When she lifted up her long patterned dress just enough to expose a foot, ankle, and shin that swelled to more than double the size of her other leg I realized that the look on her face doesn’t even begin to describe a modicum of the hardship she has faced in her short life.
Her mother told me that her daughter’s condition began nine years ago when she was only four years old. This condition began in a previous life in Somalia, and has followed her into the refugee camps of Ethiopia. She has been living in the Melkadida refugee camp for the last 16 months.
“I can’t walk because it hurts so much,” she told me. “I can’t go to school. I stay around the tent. Sometimes I wash clothes.” She concentrates deeply for a moment and then for a second she brightens: “Oh, and I help look after my little brother and sisters.” But her stare then returned to the ground by her side, and her smile dissolved.
Fatima and her family fled their home in Balad-Hawa, Somalia, because of the growing violence in and around their town. “That, and there was little food,” adds Fatima’s mother, Kada. “But we were lucky- we didn’t have to walk to Ethiopia. We rode on a donkey cart. It took three days.” Kada says. “Thanks to God, first that we have peace here in this place, no conflict, no war, no fighting. But again, the first thing that we require is treatment for my daughter. If she can’t get treatment here it would be better to just go back to Somalia.”

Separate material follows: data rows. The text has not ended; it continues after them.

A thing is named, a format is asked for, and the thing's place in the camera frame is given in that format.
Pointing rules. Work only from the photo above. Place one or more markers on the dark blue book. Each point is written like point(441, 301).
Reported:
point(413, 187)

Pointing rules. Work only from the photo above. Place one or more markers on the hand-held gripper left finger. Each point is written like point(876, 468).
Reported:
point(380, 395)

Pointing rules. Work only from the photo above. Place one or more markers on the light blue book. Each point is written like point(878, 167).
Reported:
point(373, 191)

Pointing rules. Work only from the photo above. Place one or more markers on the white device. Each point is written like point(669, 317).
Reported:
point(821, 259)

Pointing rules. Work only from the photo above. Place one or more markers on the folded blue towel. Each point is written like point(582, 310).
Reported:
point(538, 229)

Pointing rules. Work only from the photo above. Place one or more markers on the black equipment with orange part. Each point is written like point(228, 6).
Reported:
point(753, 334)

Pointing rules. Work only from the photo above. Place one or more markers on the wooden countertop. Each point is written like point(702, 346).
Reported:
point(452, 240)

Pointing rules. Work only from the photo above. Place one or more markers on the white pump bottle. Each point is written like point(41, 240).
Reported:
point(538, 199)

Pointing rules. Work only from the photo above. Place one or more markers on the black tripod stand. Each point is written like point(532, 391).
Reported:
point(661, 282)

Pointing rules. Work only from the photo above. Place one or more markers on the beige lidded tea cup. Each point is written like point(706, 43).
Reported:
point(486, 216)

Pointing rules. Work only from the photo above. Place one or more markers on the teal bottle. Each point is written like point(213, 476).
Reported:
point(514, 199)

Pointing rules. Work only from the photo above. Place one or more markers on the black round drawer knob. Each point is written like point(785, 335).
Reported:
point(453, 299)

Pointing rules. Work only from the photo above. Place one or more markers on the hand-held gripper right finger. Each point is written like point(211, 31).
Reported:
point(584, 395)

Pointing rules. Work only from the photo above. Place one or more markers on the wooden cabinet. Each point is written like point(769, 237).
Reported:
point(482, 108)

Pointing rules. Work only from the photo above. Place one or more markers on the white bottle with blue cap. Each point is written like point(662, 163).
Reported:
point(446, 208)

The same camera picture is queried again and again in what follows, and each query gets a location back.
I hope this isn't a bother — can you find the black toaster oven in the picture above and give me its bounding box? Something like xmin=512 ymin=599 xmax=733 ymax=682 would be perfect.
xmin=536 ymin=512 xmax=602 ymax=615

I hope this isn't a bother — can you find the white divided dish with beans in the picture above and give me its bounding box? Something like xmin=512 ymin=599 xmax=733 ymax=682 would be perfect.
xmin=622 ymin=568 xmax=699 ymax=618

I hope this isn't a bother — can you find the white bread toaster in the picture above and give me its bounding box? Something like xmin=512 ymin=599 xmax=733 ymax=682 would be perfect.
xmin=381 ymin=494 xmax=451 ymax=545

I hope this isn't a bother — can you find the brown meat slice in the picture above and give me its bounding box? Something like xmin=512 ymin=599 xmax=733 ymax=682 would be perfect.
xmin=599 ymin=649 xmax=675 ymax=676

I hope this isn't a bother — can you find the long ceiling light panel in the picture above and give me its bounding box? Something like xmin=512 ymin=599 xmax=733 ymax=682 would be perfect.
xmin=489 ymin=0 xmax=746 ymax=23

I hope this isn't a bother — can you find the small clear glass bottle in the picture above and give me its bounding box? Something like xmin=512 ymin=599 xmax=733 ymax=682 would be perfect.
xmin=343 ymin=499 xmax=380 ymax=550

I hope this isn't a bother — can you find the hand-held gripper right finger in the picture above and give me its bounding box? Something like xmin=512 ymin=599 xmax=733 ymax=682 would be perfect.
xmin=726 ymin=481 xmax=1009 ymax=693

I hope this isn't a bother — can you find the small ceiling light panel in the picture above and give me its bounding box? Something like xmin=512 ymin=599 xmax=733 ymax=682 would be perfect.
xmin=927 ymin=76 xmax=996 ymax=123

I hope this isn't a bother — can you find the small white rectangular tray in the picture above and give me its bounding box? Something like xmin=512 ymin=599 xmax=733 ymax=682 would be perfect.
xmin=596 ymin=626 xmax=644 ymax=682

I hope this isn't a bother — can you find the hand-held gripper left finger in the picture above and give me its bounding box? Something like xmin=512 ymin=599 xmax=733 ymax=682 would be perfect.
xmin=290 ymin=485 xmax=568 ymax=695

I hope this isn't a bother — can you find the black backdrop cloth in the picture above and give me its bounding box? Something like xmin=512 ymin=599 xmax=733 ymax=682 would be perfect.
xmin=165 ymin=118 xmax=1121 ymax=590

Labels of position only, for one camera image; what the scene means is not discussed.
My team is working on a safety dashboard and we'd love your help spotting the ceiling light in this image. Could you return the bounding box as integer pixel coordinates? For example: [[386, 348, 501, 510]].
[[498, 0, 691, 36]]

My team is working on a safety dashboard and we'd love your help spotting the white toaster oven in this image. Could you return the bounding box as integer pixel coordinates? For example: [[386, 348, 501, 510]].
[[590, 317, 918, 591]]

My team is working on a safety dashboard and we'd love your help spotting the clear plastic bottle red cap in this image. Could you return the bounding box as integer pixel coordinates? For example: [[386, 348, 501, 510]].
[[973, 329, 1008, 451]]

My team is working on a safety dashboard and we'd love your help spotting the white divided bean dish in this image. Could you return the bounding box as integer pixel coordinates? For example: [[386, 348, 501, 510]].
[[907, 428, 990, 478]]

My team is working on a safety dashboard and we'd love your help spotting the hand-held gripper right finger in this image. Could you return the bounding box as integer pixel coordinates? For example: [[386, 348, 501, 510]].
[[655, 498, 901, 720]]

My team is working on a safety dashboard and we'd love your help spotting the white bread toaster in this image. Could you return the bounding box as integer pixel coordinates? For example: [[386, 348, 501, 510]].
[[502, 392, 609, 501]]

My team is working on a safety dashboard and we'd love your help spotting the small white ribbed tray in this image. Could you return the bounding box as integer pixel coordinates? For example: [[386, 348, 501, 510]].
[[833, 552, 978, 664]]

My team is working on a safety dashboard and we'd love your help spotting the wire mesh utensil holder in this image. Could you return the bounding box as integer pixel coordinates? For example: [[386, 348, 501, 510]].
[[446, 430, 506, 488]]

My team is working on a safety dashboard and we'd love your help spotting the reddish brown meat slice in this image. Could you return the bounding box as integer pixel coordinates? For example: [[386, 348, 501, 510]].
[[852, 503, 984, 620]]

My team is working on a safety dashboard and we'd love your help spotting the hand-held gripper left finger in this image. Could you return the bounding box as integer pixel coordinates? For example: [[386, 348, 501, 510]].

You’ve met Fatima because Save the Children’s child protection volunteers identified her a month and a half ago and have been conducting household visits ever since. The Child Protection program (operating now in three of the refugee camps) works to identify and register unaccompanied minors, separated children, and extremely vulnerable children to provide them with emotional support through linkages to foster families, counseling, and referrals. In Fatima’s case, Save the Children will refer her to proper outside medical treatment, funding her transport and medical bills.
“I just want to get medicine and treatment for my leg,” Fatima told me. “Only that. Then I can go to school.” My heart sunk and my throat tightened. But I do feel hope for her…there is definitely hope.